## Work request:
Restate word for word the lines in the listing below, starting at the line containing "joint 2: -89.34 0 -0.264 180" and ending at the line containing "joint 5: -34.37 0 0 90", both included; leave out the rest.

## Source material:

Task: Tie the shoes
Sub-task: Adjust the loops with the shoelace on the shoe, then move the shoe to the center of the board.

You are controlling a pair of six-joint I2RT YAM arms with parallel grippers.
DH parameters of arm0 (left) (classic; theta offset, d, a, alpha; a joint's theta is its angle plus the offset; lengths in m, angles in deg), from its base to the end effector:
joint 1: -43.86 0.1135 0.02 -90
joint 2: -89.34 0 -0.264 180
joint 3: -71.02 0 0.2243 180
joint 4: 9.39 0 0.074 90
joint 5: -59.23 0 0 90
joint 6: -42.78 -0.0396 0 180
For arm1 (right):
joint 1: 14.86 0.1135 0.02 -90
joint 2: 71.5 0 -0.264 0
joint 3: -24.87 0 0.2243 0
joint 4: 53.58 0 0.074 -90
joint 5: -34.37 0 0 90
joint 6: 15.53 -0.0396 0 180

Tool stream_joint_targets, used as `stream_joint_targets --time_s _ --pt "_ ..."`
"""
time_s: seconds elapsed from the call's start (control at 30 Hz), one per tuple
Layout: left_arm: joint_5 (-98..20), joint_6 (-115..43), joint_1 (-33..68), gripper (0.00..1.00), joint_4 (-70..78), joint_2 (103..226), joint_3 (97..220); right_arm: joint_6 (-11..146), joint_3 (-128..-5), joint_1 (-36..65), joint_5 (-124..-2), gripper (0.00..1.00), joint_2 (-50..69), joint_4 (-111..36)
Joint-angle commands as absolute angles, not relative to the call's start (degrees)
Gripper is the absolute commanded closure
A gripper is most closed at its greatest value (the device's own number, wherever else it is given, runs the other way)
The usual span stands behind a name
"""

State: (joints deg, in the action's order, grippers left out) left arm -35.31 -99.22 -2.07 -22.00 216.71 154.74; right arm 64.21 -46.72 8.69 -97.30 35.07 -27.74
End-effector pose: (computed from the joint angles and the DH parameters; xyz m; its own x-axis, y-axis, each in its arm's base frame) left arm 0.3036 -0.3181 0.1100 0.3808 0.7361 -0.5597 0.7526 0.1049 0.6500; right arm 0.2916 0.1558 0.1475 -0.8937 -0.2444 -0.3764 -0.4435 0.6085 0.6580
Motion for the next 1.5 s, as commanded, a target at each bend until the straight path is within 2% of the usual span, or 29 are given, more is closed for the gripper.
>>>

## Answer to the problem:
joint 2: -89.34 0 -0.264 180
joint 3: -71.02 0 0.2243 180
joint 4: 9.39 0 0.074 90
joint 5: -59.23 0 0 90
joint 6: -42.78 -0.0396 0 180
For arm1 (right):
joint 1: 14.86 0.1135 0.02 -90
joint 2: 71.5 0 -0.264 0
joint 3: -24.87 0 0.2243 0
joint 4: 53.58 0 0.074 -90
joint 5: -34.37 0 0 90

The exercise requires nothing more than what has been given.